WHAT IS REQUIRED – Beneath this sentence is a set of records; write each of them out exactly.

MATERIAL TO PROCESS –

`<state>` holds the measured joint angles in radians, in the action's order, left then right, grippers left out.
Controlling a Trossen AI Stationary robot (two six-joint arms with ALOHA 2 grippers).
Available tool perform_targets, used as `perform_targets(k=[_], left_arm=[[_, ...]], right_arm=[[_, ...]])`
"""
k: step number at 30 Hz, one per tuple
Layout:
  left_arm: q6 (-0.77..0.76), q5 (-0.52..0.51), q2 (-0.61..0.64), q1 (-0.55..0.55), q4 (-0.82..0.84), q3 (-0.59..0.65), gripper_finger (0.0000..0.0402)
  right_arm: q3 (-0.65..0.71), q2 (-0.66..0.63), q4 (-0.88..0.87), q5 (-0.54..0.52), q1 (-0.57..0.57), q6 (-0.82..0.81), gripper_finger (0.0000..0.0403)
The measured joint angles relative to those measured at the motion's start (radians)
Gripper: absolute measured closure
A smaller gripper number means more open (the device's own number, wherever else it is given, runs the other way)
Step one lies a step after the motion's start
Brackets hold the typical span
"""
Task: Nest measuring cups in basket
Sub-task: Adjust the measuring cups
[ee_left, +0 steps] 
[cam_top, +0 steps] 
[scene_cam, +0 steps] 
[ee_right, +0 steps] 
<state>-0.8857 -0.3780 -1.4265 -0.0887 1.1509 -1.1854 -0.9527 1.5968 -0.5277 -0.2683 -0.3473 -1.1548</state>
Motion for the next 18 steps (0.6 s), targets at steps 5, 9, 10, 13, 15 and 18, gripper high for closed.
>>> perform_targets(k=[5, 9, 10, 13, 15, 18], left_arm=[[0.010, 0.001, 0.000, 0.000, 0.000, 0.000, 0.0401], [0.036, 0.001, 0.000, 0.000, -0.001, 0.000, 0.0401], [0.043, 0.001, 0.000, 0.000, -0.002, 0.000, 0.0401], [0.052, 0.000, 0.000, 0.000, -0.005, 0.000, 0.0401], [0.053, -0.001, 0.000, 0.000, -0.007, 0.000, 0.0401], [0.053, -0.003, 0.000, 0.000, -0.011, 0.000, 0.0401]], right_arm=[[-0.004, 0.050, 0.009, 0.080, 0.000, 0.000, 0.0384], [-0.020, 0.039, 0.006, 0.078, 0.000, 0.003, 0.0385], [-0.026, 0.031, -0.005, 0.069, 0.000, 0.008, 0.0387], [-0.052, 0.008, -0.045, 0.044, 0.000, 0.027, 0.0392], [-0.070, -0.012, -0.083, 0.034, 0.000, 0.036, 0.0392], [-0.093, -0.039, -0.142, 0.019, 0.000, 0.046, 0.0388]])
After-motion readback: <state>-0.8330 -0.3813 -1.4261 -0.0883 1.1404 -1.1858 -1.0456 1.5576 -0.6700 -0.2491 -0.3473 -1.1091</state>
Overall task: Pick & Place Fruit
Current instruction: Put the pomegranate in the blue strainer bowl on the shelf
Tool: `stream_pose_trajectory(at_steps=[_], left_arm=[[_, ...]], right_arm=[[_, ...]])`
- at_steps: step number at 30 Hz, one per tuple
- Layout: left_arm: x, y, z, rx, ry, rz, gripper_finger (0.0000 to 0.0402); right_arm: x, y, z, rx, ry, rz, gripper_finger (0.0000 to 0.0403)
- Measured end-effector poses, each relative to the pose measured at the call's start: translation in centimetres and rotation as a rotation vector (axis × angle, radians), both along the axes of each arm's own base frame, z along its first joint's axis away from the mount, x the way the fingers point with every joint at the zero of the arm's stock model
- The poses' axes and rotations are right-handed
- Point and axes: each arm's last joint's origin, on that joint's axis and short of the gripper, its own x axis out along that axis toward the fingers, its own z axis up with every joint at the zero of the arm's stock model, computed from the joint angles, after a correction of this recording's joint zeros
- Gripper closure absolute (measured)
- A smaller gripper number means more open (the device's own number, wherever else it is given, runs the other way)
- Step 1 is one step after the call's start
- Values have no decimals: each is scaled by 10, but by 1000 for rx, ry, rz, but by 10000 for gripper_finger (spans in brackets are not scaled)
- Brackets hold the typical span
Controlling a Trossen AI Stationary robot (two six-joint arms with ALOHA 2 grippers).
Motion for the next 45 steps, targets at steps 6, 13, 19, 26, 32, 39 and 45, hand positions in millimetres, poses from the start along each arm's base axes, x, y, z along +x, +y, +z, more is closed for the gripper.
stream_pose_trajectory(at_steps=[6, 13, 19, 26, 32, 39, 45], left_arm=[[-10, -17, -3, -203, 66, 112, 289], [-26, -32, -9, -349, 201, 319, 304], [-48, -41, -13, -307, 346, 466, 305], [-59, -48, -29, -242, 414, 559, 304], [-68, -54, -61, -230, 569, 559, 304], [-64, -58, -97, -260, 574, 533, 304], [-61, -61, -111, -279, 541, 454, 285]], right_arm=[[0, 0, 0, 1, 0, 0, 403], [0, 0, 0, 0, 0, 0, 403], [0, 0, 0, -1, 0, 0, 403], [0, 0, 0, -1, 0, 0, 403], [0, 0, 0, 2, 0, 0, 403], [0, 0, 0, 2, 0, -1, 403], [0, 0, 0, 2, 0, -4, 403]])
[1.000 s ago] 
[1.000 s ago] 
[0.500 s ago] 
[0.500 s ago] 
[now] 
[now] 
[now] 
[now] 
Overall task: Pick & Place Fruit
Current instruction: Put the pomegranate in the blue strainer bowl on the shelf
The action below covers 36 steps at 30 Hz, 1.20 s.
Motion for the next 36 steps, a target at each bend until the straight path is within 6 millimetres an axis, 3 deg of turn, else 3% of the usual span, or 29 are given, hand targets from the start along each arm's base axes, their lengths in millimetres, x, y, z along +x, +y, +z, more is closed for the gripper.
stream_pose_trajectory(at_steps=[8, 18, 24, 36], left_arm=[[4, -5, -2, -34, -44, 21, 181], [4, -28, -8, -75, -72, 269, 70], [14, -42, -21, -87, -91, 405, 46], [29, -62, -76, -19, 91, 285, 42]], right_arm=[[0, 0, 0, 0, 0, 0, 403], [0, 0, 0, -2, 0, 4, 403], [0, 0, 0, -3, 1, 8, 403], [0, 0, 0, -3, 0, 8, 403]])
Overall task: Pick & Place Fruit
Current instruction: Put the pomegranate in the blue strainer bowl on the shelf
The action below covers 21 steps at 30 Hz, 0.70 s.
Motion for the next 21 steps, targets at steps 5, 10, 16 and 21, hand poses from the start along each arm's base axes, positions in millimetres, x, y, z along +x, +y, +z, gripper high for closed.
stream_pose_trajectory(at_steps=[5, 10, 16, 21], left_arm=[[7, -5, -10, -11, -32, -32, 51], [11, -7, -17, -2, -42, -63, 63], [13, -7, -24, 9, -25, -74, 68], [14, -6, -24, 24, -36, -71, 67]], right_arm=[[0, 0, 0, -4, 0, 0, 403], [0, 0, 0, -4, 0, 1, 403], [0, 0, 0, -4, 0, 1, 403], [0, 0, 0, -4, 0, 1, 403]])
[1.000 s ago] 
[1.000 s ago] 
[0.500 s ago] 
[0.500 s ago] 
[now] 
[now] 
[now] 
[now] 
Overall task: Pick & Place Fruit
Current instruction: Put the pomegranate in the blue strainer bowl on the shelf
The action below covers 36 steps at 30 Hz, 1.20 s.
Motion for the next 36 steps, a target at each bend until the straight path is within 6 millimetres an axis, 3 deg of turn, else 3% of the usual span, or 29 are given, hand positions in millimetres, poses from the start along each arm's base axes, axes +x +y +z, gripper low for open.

EXERCISE OUTPUT –
`<state>` holds the measured joint angles in radians, in the action's order, left then right, grippers left out.
Controlling a Trossen AI Stationary robot (two six-joint arms with ALOHA 2 grippers).
Available tool perform_targets, used as `perform_targets(k=[_], left_arm=[[_, ...]], right_arm=[[_, ...]])`
"""
k: step number at 30 Hz, one per tuple
Layout:
  left_arm: q6 (-0.77..0.76), q5 (-0.52..0.51), q2 (-0.61..0.64), q1 (-0.55..0.55), q4 (-0.82..0.84), q3 (-0.59..0.65), gripper_finger (0.0000..0.0402)
  right_arm: q3 (-0.65..0.71), q2 (-0.66..0.63), q4 (-0.88..0.87), q5 (-0.54..0.52), q1 (-0.57..0.57), q6 (-0.82..0.81), gripper_finger (0.0000..0.0403)
The measured joint angles relative to those measured at the motion's start (radians)
Gripper: absolute measured closure
A smaller gripper number means more open (the device's own number, wherever else it is given, runs the other way)
Step one lies a step after the motion's start
Brackets hold the typical span
"""
Task: Nest measuring cups in basket
Sub-task: Adjust the measuring cups
[ee_left, +0 steps] 
[cam_top, +0 steps] 
[scene_cam, +0 steps] 
[ee_right, +0 steps] 
<state>-0.8857 -0.3780 -1.4265 -0.0887 1.1509 -1.1854 -0.9527 1.5968 -0.5277 -0.2683 -0.3473 -1.1548</state>
Motion for the next 18 steps (0.6 s), targets at steps 5, 9, 10, 13, 15 and 18, gripper high for closed.
>>> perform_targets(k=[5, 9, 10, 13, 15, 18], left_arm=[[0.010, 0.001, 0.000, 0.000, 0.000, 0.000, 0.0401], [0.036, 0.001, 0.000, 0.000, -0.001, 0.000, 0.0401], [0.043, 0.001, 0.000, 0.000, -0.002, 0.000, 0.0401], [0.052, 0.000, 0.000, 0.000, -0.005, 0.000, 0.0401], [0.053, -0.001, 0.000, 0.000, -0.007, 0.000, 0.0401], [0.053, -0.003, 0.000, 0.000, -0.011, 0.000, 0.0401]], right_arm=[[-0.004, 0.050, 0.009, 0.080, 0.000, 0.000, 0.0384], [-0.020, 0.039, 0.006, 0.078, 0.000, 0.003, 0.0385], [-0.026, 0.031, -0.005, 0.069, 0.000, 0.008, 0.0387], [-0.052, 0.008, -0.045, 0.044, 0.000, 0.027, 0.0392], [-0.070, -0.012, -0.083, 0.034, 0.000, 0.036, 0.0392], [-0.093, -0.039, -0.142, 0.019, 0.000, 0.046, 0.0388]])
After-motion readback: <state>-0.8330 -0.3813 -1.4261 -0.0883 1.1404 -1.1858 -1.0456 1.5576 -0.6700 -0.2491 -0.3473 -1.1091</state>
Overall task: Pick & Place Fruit
Current instruction: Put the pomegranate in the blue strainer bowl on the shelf
Tool: `stream_pose_trajectory(at_steps=[_], left_arm=[[_, ...]], right_arm=[[_, ...]])`
- at_steps: step number at 30 Hz, one per tuple
- Layout: left_arm: x, y, z, rx, ry, rz, gripper_finger (0.0000 to 0.0402); right_arm: x, y, z, rx, ry, rz, gripper_finger (0.0000 to 0.0403)
- Measured end-effector poses, each relative to the pose measured at the call's start: translation in centimetres and rotation as a rotation vector (axis × angle, radians), both along the axes of each arm's own base frame, z along its first joint's axis away from the mount, x the way the fingers point with every joint at the zero of the arm's stock model
- The poses' axes and rotations are right-handed
- Point and axes: each arm's last joint's origin, on that joint's axis and short of the gripper, its own x axis out along that axis toward the fingers, its own z axis up with every joint at the zero of the arm's stock model, computed from the joint angles, after a correction of this recording's joint zeros
- Gripper closure absolute (measured)
- A smaller gripper number means more open (the device's own number, wherever else it is given, runs the other way)
- Step 1 is one step after the call's start
- Values have no decimals: each is scaled by 10, but by 1000 for rx, ry, rz, but by 10000 for gripper_finger (spans in brackets are not scaled)
- Brackets hold the typical span
Controlling a Trossen AI Stationary robot (two six-joint arms with ALOHA 2 grippers).
Motion for the next 45 steps, targets at steps 6, 13, 19, 26, 32, 39 and 45, hand positions in millimetres, poses from the start along each arm's base axes, x, y, z along +x, +y, +z, more is closed for the gripper.
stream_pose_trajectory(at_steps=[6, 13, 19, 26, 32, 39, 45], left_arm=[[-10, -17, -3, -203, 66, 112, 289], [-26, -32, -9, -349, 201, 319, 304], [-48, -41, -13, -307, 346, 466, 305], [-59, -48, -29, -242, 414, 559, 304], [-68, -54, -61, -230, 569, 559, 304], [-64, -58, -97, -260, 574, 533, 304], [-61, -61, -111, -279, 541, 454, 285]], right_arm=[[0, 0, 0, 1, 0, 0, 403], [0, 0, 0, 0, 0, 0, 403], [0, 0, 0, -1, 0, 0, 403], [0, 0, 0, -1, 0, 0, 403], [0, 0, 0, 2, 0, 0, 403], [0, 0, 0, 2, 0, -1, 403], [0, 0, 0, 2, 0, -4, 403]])
[1.000 s ago] 
[1.000 s ago] 
[0.500 s ago] 
[0.500 s ago] 
[now] 
[now] 
[now] 
[now] 
Overall task: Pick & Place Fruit
Current instruction: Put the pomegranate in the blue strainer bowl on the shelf
The action below covers 36 steps at 30 Hz, 1.20 s.
Motion for the next 36 steps, a target at each bend until the straight path is within 6 millimetres an axis, 3 deg of turn, else 3% of the usual span, or 29 are given, hand targets from the start along each arm's base axes, their lengths in millimetres, x, y, z along +x, +y, +z, more is closed for the gripper.
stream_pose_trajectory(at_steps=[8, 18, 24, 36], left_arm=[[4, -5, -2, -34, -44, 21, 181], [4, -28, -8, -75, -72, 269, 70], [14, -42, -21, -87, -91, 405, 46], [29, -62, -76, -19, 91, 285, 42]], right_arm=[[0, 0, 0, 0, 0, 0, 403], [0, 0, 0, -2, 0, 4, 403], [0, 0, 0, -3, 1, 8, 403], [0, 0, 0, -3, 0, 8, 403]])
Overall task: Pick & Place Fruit
Current instruction: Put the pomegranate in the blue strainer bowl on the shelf
The action below covers 21 steps at 30 Hz, 0.70 s.
Motion for the next 21 steps, targets at steps 5, 10, 16 and 21, hand poses from the start along each arm's base axes, positions in millimetres, x, y, z along +x, +y, +z, gripper high for closed.
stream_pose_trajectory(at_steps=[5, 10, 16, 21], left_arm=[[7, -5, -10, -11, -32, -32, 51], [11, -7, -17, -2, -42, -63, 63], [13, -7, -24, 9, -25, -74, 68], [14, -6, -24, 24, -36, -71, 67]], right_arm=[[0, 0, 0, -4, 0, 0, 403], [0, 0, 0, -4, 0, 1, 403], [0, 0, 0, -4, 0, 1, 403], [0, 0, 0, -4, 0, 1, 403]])
[1.000 s ago] 
[1.000 s ago] 
[0.500 s ago] 
[0.500 s ago] 
[now] 
[now] 
[now] 
[now] 
Overall task: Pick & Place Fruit
Current instruction: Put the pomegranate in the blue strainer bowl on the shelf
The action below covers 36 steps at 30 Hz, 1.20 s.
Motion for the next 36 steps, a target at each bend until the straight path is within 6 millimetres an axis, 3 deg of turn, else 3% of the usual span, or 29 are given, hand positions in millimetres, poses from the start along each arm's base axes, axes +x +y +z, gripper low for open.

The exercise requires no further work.